> _Problem to solve_
Search the listing below for the word "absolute", and copy every line in which it turns up.

> _The data_
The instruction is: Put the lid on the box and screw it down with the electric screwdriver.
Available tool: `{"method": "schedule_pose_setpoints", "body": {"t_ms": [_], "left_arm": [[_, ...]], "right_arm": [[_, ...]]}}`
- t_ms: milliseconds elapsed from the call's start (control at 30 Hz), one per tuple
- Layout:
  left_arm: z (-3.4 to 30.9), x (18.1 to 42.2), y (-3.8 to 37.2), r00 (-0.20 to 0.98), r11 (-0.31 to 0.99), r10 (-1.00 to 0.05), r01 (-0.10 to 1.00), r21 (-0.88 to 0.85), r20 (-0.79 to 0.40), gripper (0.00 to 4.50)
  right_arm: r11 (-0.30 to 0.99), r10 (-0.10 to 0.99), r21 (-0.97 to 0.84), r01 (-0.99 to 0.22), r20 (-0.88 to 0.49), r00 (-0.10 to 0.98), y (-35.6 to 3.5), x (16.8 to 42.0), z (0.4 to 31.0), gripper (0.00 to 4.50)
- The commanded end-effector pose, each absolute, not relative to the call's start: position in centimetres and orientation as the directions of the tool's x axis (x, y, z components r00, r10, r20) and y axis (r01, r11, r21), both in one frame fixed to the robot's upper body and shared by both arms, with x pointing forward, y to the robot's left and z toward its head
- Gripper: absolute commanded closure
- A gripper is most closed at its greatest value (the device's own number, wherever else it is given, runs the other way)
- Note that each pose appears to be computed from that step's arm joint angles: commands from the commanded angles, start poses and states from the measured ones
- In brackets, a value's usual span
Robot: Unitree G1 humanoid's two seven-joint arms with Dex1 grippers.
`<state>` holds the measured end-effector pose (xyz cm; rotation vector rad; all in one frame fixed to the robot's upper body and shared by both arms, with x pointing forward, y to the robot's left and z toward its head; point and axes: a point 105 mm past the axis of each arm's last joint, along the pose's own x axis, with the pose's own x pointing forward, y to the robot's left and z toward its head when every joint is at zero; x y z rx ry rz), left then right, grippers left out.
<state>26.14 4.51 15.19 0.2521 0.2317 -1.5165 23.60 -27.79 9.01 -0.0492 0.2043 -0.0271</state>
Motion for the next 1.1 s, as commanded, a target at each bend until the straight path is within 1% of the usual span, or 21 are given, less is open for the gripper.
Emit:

> _Answer box_
- The commanded end-effector pose, each absolute, not relative to the call's start: position in centimetres and orientation as the directions of the tool's x axis (x, y, z components r00, r10, r20) and y axis (r01, r11, r21), both in one frame fixed to the robot's upper body and shared by both arms, with x pointing forward, y to the robot's left and z toward its head
- Gripper: absolute commanded closure

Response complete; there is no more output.